**Work instructions**
Check every line of the entries below for the word "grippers". Then give the number of lines that have it, with nothing added.

== Supplied data ==

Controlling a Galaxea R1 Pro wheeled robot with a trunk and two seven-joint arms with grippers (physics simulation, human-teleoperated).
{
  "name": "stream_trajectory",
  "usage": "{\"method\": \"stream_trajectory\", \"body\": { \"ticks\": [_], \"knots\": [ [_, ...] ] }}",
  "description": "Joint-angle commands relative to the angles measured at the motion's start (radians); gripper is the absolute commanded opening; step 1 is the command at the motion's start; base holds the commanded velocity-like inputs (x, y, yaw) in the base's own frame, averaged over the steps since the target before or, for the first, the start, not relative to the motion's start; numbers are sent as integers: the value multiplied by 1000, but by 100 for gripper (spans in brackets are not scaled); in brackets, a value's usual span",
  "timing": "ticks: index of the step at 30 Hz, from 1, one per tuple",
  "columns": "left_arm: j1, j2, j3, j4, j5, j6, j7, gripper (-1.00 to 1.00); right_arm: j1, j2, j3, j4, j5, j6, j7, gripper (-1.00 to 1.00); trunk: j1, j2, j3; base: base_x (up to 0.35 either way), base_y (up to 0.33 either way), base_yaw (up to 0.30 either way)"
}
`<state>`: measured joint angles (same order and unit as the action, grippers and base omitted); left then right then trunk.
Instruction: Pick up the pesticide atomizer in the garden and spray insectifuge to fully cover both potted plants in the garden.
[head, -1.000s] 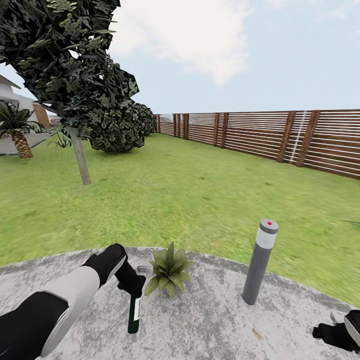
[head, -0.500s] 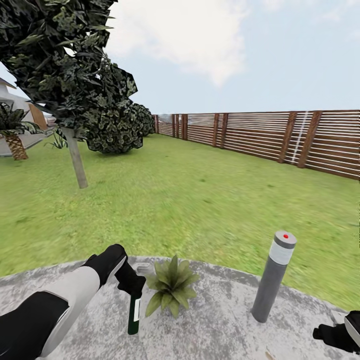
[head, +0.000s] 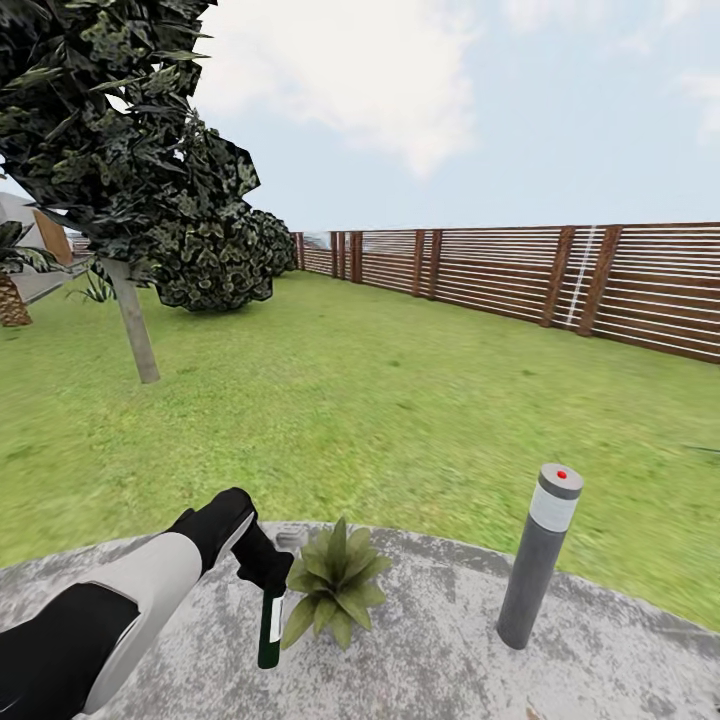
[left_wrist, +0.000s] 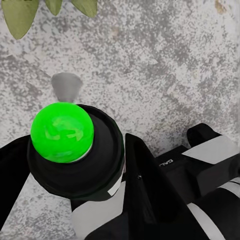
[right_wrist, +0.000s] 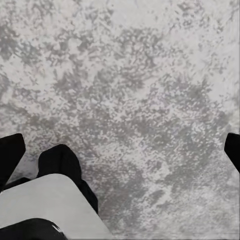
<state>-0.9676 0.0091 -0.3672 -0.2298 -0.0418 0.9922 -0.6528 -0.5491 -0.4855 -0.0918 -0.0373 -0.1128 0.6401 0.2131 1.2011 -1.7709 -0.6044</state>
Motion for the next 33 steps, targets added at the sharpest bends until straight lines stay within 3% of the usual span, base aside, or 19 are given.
{"method": "stream_trajectory", "body": {
  "ticks": [1, 3, 5, 10, 11, 15, 17, 21, 33],
  "knots": [
    [0, 0, -2, -2, -4, 3, -7, -100, -1, 0, -6, 11, -2, 5, -2, 100, 0, -1, -1, 0, 0, 0],
    [0, 0, -3, -2, -4, 3, -6, -100, -1, 22, -4, 29, 1, -7, 0, 100, 0, -1, -1, 0, 0, 0],
    [0, 0, -4, -2, -4, 3, -7, -100, -2, 57, -3, 33, 17, -76, 2, 100, 0, -1, -1, 0, 0, 0],
    [0, 0, -3, -2, -5, 3, -7, -100, -2, 76, 4, 33, 101, -174, 29, 100, 0, -1, -1, 0, 0, 0],
    [0, 0, -3, -3, -5, 2, -7, -100, -2, 91, 5, 33, 109, -179, 59, 100, 0, -1, -1, 0, 0, 0],
    [0, -5, -4, -3, -6, 2, -7, -100, -2, 193, 3, 29, 125, -202, 203, 100, 0, -1, -1, 0, 0, 0],
    [0, -6, -3, -3, -6, 2, -7, -100, -2, 215, 1, 28, 126, -234, 229, 100, 0, -1, -1, 0, 0, 0],
    [0, -7, -3, -3, -5, 2, -7, -100, -2, 228, -1, 28, 126, -266, 245, 100, 0, -1, -1, 0, 0, 0],
    [0, -6, -2, -2, -2, 3, -7, -100, -2, 231, -2, 31, 122, -273, 248, 100, 0, -1, -1, 140, 67, 0]
  ]
}}
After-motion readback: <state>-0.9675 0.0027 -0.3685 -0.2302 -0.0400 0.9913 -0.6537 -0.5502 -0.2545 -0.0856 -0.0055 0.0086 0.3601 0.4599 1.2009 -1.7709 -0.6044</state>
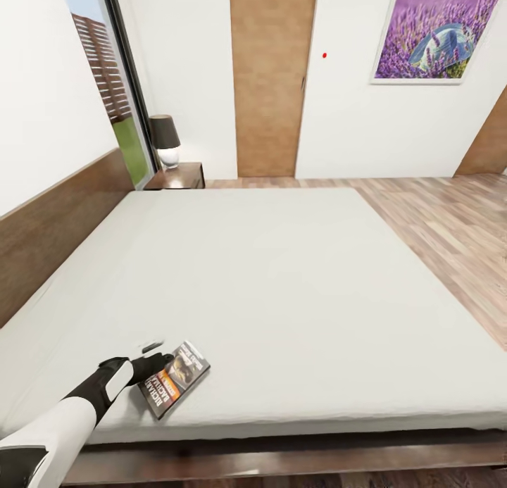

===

**Reply**
2